Vielen, vielen Dank erneut, ihr seid wirklich eine große Hilfe!

Edit: Wie wäre es beispielsweise mit diesem Board: Asus ROG Strix Z270F Gaming Intel Z270 So.1151 Dual Channel DDR ATX Retail?


----------



## DKK007 (3. März 2017)

*AW: Gaming-PC 2000€+ - Letzte Bauteile gesucht*

Der Z270 ist der aktuellste.


----------



## lacn (3. März 2017)

*AW: Gaming-PC 2000€+ - Letzte Bauteile gesucht*



DKK007 schrieb:


> Der Z270 ist der aktuellste.



Danke für den Tipp! D.h. Z270 ist der aktuellste und auch höchste Chipsatz dieser Generation?

Welches Mainboard soll ich denn nun am besten nehmen? Wie ist beispielsweise das Asus ROG Strix Z270F Gaming Intel Z270 So.1151 Dual Channel DDR ATX Retail im Vergleich zum AsRock?


----------



## Schnuetz1 (3. März 2017)

*AW: Gaming-PC 2000€+ - Letzte Bauteile gesucht*

Ja, Z270 ist der am besten Ausgestattete Chipsatz der Kaby Lake-Generation. 

Das AsRock Extreme 4 oder das Fata1ty K4 reichen voll aus, sofern man keine großen Ansprüche hat. Ebenso ist das Prime A von Asus auch gut. 
Die ROG-Serie von Asus soll (laut Marketing) für "Gamer" sein. Im Klartext heißt das, es gibt beim Z270F optische Vorteile (LEDs, Hinzufügen von 3D gedruckten Elementen hinzuzufügen,...). 
Mehr Leistung wirst du damit aber nicht haben.


----------



## lacn (3. März 2017)

*AW: Gaming-PC 2000€+ - Letzte Bauteile gesucht*



Schnuetz1 schrieb:


> Ja, Z270 ist der am besten Ausgestattete Chipsatz der Kaby Lake-Generation.
> 
> Das AsRock Extreme 4 oder das Fata1ty K4 reichen voll aus, sofern man keine großen Ansprüche hat. Ebenso ist das Prime A von Asus auch gut.
> Die ROG-Serie von Asus soll (laut Marketing) für "Gamer" sein. Im Klartext heißt das, es gibt beim Z270F optische Vorteile (LEDs, Hinzufügen von 3D gedruckten Elementen hinzuzufügen,...).
> Mehr Leistung wirst du damit aber nicht haben.



Alles klar, danke vielmals. Optisch würde mir das ASUS Board aber alleine mit den LEDs schon top gefallen, und so groß ist der Preisunterschied gerade nicht. D.h. wenn es mir quasi den Preis wert ist könnte ich auch zum ASUS greifen?

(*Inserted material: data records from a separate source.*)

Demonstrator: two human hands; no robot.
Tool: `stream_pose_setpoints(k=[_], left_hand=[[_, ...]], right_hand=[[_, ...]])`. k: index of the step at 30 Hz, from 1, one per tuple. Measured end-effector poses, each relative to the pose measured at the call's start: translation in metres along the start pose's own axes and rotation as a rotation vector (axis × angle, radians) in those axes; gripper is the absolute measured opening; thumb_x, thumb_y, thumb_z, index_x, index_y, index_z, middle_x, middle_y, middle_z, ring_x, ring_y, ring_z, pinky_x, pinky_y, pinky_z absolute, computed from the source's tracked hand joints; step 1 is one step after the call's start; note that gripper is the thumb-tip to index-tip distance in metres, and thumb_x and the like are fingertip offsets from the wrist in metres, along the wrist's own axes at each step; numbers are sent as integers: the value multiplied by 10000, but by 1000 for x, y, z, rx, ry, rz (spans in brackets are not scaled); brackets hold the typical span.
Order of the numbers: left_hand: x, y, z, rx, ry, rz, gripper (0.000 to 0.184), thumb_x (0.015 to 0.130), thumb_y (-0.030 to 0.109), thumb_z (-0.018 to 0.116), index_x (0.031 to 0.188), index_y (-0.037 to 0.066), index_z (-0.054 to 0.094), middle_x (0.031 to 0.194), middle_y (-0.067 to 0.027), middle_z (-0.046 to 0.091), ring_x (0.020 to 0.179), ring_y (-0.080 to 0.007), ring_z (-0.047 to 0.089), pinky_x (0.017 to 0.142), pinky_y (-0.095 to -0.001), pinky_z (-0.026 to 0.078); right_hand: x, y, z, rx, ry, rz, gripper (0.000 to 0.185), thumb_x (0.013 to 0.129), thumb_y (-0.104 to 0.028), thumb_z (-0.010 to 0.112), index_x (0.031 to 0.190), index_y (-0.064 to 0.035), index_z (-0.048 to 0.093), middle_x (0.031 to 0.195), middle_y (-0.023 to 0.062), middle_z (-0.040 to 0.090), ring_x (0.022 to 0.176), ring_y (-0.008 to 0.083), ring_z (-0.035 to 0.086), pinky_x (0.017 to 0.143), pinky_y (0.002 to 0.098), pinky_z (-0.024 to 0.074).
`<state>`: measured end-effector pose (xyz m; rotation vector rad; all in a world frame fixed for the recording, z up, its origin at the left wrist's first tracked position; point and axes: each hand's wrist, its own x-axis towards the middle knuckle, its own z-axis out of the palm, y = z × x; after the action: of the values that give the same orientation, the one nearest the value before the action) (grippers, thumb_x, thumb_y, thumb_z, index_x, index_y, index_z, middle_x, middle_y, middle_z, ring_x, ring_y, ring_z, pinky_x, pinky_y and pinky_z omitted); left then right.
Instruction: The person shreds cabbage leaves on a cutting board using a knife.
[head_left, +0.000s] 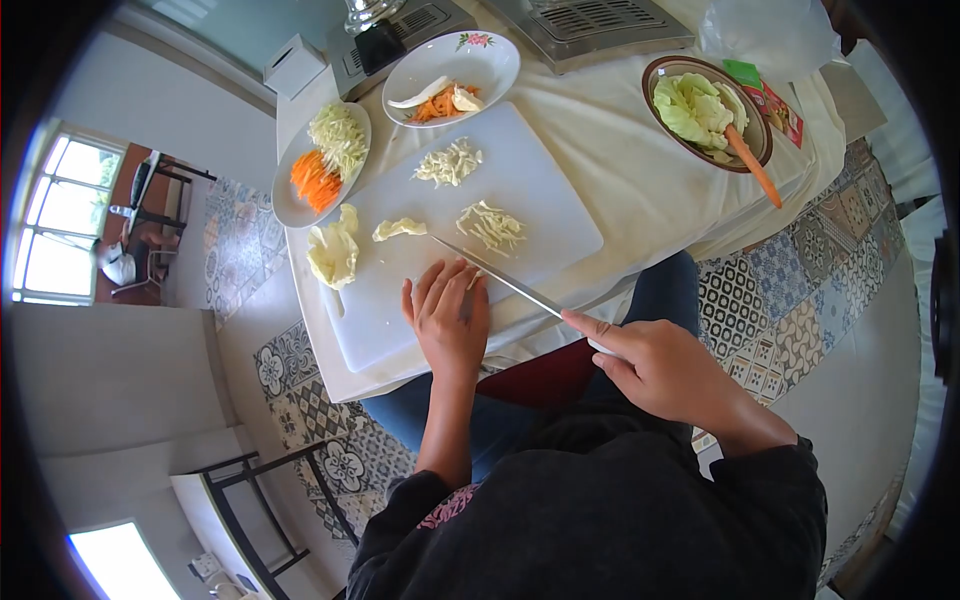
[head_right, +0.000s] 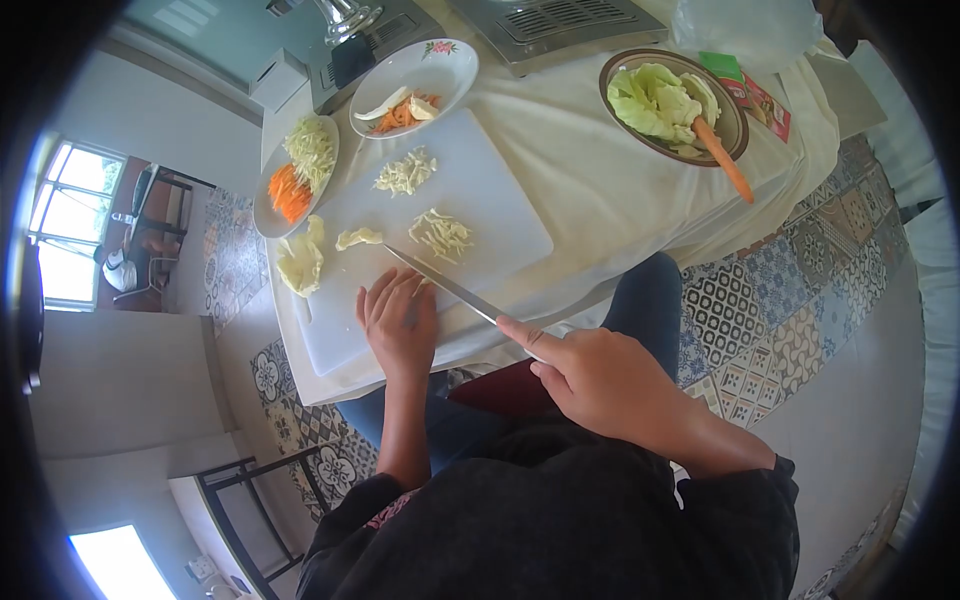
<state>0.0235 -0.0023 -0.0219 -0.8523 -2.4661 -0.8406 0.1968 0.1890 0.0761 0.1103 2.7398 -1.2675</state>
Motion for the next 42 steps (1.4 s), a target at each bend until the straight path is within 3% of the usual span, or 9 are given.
stream_pose_setpoints(k=[7, 16, 28, 42], left_hand=[[0, 2, -5, 5, -45, 27, 179, 821, 87, 721, 988, 149, 735, 1153, -18, 705, 1213, -261, 598, 1149, -515, 276], [2, -1, -4, -50, -24, 84, 169, 811, 74, 710, 978, 102, 720, 1116, -53, 708, 1141, -308, 604, 1068, -524, 389], [3, -1, -5, -73, -36, 47, 164, 820, 81, 716, 983, 99, 723, 1132, -44, 720, 1142, -295, 606, 1085, -518, 371], [2, 1, -4, -14, -13, 60, 183, 819, 81, 731, 1000, 108, 728, 1123, -33, 716, 1136, -277, 615, 1086, -517, 363]], right_hand=[[4, 5, 10, 38, -10, 15, 587, 943, -139, 577, 1511, -184, 438, 699, 185, 630, 669, 372, 633, 660, 494, 501], [4, 7, 28, 28, 59, -23, 582, 948, -130, 574, 1512, -143, 433, 683, 207, 627, 626, 386, 628, 621, 495, 515], [-8, -2, 24, 18, -7, 51, 617, 953, -135, 575, 1539, -137, 380, 658, 214, 613, 587, 386, 622, 570, 496, 513], [41, 4, 33, 118, 68, -27, 532, 958, -129, 535, 1485, -124, 463, 678, 254, 627, 632, 451, 620, 631, 544, 503]])
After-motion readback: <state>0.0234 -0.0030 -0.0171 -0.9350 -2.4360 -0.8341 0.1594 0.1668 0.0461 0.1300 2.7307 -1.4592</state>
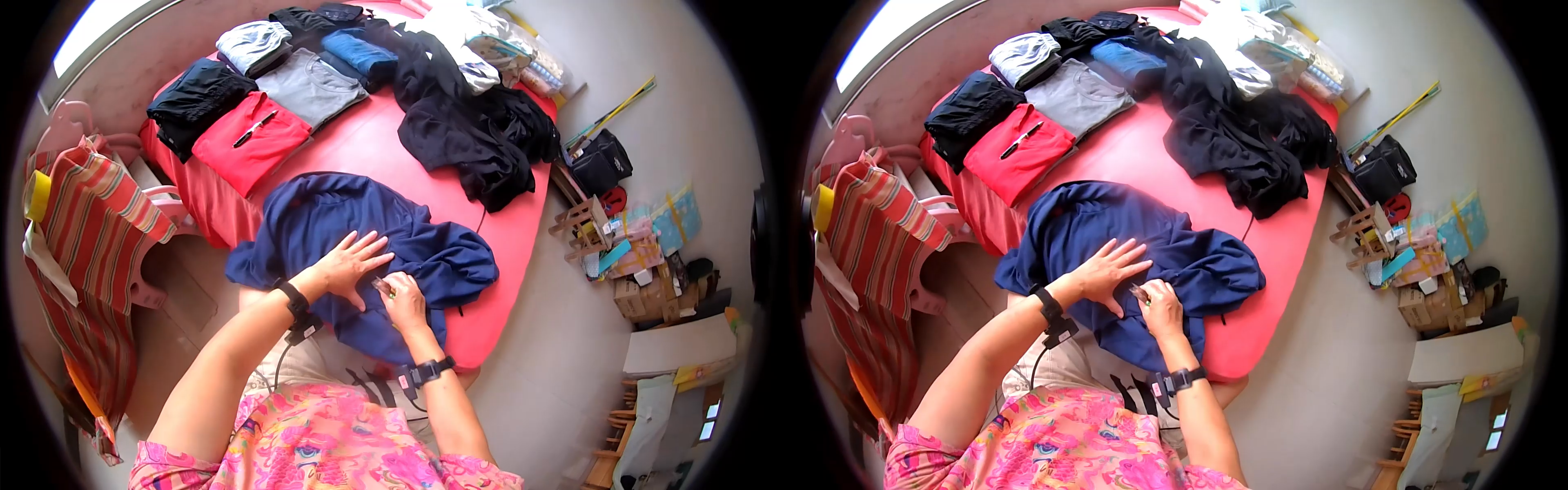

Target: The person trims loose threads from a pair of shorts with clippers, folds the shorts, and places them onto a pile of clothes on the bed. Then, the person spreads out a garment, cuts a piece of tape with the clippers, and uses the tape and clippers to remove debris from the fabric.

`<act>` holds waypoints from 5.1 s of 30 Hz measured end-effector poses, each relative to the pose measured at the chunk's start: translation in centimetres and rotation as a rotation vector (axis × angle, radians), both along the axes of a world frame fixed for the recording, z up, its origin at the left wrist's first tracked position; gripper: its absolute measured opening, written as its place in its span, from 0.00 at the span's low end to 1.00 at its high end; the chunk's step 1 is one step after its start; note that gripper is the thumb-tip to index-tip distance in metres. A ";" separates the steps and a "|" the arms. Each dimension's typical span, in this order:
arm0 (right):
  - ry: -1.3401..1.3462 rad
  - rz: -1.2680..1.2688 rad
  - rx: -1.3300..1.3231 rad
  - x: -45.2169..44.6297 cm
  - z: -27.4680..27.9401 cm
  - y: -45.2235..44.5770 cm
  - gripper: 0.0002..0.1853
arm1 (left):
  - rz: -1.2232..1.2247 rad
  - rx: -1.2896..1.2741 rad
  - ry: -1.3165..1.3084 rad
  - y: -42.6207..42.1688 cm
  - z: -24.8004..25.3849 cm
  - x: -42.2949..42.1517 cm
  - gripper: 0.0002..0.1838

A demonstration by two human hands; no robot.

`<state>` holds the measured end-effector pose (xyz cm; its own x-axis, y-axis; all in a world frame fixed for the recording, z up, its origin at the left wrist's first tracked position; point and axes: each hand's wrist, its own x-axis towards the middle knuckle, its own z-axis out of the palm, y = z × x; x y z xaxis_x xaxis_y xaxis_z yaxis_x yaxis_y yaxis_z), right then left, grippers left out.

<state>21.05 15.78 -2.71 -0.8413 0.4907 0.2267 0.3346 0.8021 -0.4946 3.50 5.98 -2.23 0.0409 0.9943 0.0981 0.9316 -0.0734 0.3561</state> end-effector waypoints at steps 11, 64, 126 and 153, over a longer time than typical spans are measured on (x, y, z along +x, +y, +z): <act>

Passen denn die am Anfang vorgeschlagenen weißen Corsair RAM auch auf das MB?


----------



## Threshold (3. März 2017)

*AW: Gaming-PC 2000€+ - Letzte Bauteile gesucht*

Du kannst dir auch ein Asus kaufen. Optik kostet nun mal immer Aufpreis.
Und wenn du LEDs aufm RAM hast, ist ein Luftkühler fehl am Platz, da der den RAM bedeckt und du davon dann nichts mehr siehst.
Hier wäre ein Wasserkasten die bessere Wahl. Zwar teurer, aber eben Optik.


----------



## lacn (3. März 2017)

*AW: Gaming-PC 2000€+ - Letzte Bauteile gesucht*



Threshold schrieb:


> Du kannst dir auch ein Asus kaufen. Optik kostet nun mal immer Aufpreis.
> Und wenn du LEDs aufm RAM hast, ist ein Luftkühler fehl am Platz, da der den RAM bedeckt und du davon dann nichts mehr siehst.
> Hier wäre ein Wasserkasten die bessere Wahl. Zwar teurer, aber eben Optik.



Okay, da kommen wir jetzt in schwierige Bereiche, da ich eben absolut keine WaKü Erfahrung habe. Ist so eine Kompakt WaKü schwer zu montieren?  Ich habe da vor allem auch immer Sorge, da ja dann effektiv Wasser in meinem PC ist 

Alternativen gäbe es zwei: Den LED RAM nehmen und in Kauf nehmen, dass man die Lichter eben nicht ganz sieht oder anderen schwarz/weißen RAM ohne LED. Was meint ihr?


----------



## Schnuetz1 (3. März 2017)

*AW: Gaming-PC 2000€+ - Letzte Bauteile gesucht*

Nein, eine AiO-WaKü ist recht einfach zu montieren. Die ist ja schon befüllt, Wasser tritt i.d.R nicht aus. Wenn doch, ist das Teil defekt. 

LED-RAM würde ich lassen, lieber mit LEDs im Gehäuse oder ggf. des Boards arbeiten.


----------



## lacn (3. März 2017)

*AW: Gaming-PC 2000€+ - Letzte Bauteile gesucht*



Schnuetz1 schrieb:


> Nein, eine AiO-WaKü ist recht einfach zu montieren. Die ist ja schon befüllt, Wasser tritt i.d.R nicht aus. Wenn doch, ist das Teil defekt.
> 
> LED-RAM würde ich lassen, lieber mit LEDs im Gehäuse oder ggf. des Boards arbeiten.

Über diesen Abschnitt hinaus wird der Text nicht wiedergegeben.